Member of the National Assembly for Essonne's 6th constituency
- In office 1 May 2019 – 21 June 2022
- Preceded by: Amélie de Montchalin
- Succeeded by: Jérôme Guedj

Personal details
- Born: 11 October 1975 (age 50) Sarcelles, Val-d'Oise, France
- Party: LREM Territories of Progress
- Education: University of Paris 1 Panthéon-Sorbonne

= Stéphanie Atger =

French politician (born 1958)

Stéphanie Atger (born 11 October 1975) is a French politician of La République En Marche! (LREM) who was member of the National Assembly from 2019 until 2022, representing Essonne's 6th constituency.

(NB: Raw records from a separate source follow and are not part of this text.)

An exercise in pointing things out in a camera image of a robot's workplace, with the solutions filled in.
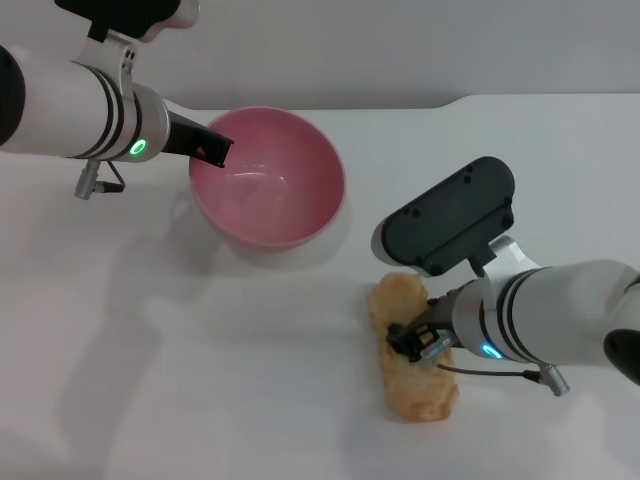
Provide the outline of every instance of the bread roll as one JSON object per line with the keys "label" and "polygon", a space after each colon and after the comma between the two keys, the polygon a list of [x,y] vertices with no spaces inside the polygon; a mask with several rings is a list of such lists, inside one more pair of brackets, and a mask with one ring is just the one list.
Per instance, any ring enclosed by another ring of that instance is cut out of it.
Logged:
{"label": "bread roll", "polygon": [[[458,398],[455,374],[426,362],[409,363],[387,343],[391,323],[410,323],[427,308],[427,291],[419,275],[391,273],[369,297],[371,321],[376,331],[387,401],[408,422],[445,420]],[[451,351],[440,362],[453,365]]]}

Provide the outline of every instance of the black cable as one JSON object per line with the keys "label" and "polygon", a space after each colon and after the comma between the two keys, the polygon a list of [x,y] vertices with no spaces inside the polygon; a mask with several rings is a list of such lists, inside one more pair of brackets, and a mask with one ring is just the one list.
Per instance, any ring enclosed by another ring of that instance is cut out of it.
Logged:
{"label": "black cable", "polygon": [[116,176],[116,178],[120,182],[120,185],[122,185],[122,188],[124,189],[124,187],[126,187],[127,184],[124,183],[124,178],[122,178],[122,175],[120,175],[120,172],[118,172],[118,169],[116,168],[116,166],[113,164],[113,162],[111,160],[109,160],[107,162],[107,164],[109,164],[109,167],[111,168],[111,171]]}
{"label": "black cable", "polygon": [[488,375],[491,377],[521,377],[523,372],[490,372],[488,370],[466,370],[464,368],[450,367],[448,365],[438,364],[438,368],[448,372],[463,373],[465,375]]}
{"label": "black cable", "polygon": [[540,372],[534,370],[523,370],[522,372],[495,372],[489,370],[467,370],[465,368],[450,367],[449,365],[436,365],[441,370],[447,372],[462,373],[464,375],[483,375],[487,377],[522,377],[534,383],[540,383]]}

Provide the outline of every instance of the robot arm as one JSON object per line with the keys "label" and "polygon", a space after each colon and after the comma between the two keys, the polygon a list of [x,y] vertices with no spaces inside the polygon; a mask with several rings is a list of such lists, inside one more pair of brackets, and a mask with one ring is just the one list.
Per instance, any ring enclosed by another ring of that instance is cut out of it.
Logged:
{"label": "robot arm", "polygon": [[197,0],[56,0],[92,21],[74,62],[0,47],[0,150],[87,160],[76,196],[122,191],[97,182],[101,162],[145,162],[161,152],[217,167],[233,143],[169,112],[153,90],[133,82],[138,52],[118,34],[149,41],[163,28],[187,28]]}
{"label": "robot arm", "polygon": [[454,346],[533,363],[558,396],[569,389],[562,365],[613,367],[640,384],[638,272],[610,260],[541,268],[501,236],[513,224],[514,191],[508,167],[481,158],[378,226],[380,260],[439,276],[468,259],[477,276],[390,329],[389,343],[412,362]]}

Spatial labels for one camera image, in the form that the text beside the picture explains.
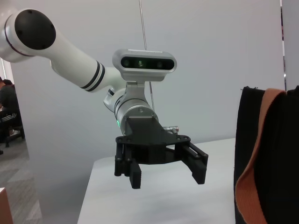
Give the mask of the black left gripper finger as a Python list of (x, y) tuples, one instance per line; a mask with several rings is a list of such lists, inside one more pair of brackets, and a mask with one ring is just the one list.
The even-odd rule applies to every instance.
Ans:
[(142, 171), (139, 162), (142, 148), (125, 143), (116, 143), (114, 175), (129, 177), (133, 189), (141, 188)]
[(175, 156), (189, 168), (197, 184), (205, 183), (208, 154), (191, 142), (184, 142), (175, 146)]

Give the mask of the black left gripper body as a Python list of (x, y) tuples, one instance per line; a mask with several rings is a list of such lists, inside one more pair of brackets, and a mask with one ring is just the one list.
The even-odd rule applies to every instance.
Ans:
[(125, 119), (125, 135), (116, 138), (117, 162), (138, 164), (166, 164), (180, 160), (180, 153), (170, 145), (189, 145), (190, 138), (166, 131), (154, 117)]

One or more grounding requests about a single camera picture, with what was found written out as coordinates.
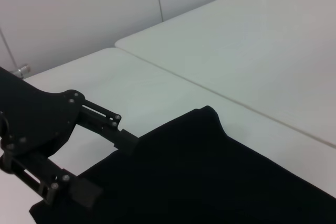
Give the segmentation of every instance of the robotic arm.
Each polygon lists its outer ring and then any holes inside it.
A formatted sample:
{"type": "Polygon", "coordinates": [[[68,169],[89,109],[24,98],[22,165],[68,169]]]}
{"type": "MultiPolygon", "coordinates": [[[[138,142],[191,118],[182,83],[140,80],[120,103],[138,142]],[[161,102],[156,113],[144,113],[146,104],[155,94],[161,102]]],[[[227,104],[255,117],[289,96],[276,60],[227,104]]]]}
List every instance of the robotic arm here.
{"type": "Polygon", "coordinates": [[[76,90],[47,93],[0,67],[0,168],[16,175],[52,205],[67,194],[90,208],[102,189],[48,159],[70,138],[76,124],[100,134],[131,155],[138,138],[118,130],[121,116],[85,99],[76,90]],[[34,175],[36,181],[27,172],[34,175]]]}

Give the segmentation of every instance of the screw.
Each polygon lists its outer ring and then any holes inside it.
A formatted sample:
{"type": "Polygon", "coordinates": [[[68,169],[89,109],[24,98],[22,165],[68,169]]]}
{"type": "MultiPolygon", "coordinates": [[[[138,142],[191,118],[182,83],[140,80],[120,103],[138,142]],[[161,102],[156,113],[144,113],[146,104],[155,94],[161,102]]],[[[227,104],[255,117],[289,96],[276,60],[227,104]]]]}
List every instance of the screw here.
{"type": "Polygon", "coordinates": [[[24,144],[24,143],[27,142],[27,138],[26,138],[26,137],[21,137],[21,138],[19,139],[19,142],[22,143],[22,144],[24,144]]]}
{"type": "Polygon", "coordinates": [[[57,189],[58,188],[58,184],[57,183],[52,183],[51,184],[51,188],[52,189],[57,189]]]}
{"type": "Polygon", "coordinates": [[[13,150],[15,148],[15,145],[14,144],[7,144],[7,149],[9,150],[13,150]]]}
{"type": "Polygon", "coordinates": [[[63,175],[62,180],[67,182],[67,181],[70,180],[70,176],[69,175],[63,175]]]}

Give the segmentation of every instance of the black fabric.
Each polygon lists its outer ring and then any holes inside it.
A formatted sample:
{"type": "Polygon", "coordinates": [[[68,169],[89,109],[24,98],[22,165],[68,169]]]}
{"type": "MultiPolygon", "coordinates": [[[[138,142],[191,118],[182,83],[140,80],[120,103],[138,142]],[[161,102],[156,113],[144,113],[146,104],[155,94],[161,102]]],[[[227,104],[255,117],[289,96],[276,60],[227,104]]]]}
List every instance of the black fabric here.
{"type": "Polygon", "coordinates": [[[333,197],[228,137],[208,106],[80,176],[104,188],[94,208],[40,202],[30,210],[38,224],[336,223],[333,197]]]}

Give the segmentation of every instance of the white table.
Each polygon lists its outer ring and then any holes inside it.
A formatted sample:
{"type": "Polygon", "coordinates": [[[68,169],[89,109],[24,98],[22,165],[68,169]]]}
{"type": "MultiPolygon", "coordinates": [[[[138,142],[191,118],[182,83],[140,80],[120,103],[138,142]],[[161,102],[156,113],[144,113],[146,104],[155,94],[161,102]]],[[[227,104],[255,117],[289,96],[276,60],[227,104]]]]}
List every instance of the white table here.
{"type": "MultiPolygon", "coordinates": [[[[47,92],[76,89],[89,101],[120,113],[119,128],[136,136],[210,105],[229,136],[336,197],[336,150],[120,49],[105,49],[27,82],[47,92]]],[[[78,175],[114,150],[109,141],[77,126],[51,159],[78,175]]],[[[0,172],[0,185],[0,223],[34,223],[28,211],[39,196],[14,175],[0,172]]]]}
{"type": "Polygon", "coordinates": [[[217,0],[116,43],[336,146],[335,0],[217,0]]]}

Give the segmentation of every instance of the black cloth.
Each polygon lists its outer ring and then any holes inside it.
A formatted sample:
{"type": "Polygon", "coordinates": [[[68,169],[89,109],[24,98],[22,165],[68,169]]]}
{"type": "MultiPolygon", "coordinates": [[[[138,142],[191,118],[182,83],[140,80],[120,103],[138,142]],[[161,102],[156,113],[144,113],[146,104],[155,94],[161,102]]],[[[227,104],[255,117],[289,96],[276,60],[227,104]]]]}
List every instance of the black cloth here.
{"type": "Polygon", "coordinates": [[[38,224],[336,223],[333,197],[227,136],[208,106],[80,177],[104,188],[94,208],[40,202],[30,210],[38,224]]]}

== Biography and Political career ==
Born into a family of Martiniquais and Savoyard descent through her mother and Polynesian descent through her father, Stéphanie Atger is originally from Seine-Saint-Denis. From 2001 to 2008, she served as Deputy Mayor of Pierrefitte-sur-Seine, responsible for children's and early childhood services. She also worked as a member of the cabinet of the President of the Seine-Saint-Denis General Council and later served as Chief of Staff to Maud Olivier, the Socialist Party mayor of Les Ulis. Before becoming a Member of Parliament, she was Director of the Citizenship, Community Engagement and Events Department at the Les Ulis municipal administration. A contractual public-sector employee and public writer, she has lived in Chilly-Mazarin since 2007.

A member of the Socialist Party until May 2014, she joined En Marche at the end of 2016.

Atger became a member of the National Assembly in May 2019 when Amélie de Montchalin was appointed Minister of Europe and Foreign Affairs. As her substitute, Atger took her place in the Assembly.

In July 2019, Atger voted in favor of the French ratification of the European Union’s Comprehensive Economic and Trade Agreement (CETA) with Canada.

In parliament, Atger served on the Committee on Cultural Affairs and Education from 2019 until 2020 before moving to the Committee on Social Affairs. She ran alongside Lionel Savoye as a candidate in the 2021 departmental elections in the canton of Massy. The pair were eliminated in the first round with 7.42% of the vote.

In the 2022 French legislative election, incumbent MP Amélie de Montchalin selected Pierre Ollier, Deputy Mayor of Massy, as her substitute candidate. Stéphanie Atger was therefore not retained in that role.

==Political positions==

- Member of the National Assembly for Essonne's 6th constituency (2019–2022).
- Municipal Councillor of Chilly-Mazarin, responsible for local democracy and communications (2008–2014).
- Deputy Mayor of Pierrefitte-sur-Seine, responsible for childhood and early childhood affairs (2001–2008).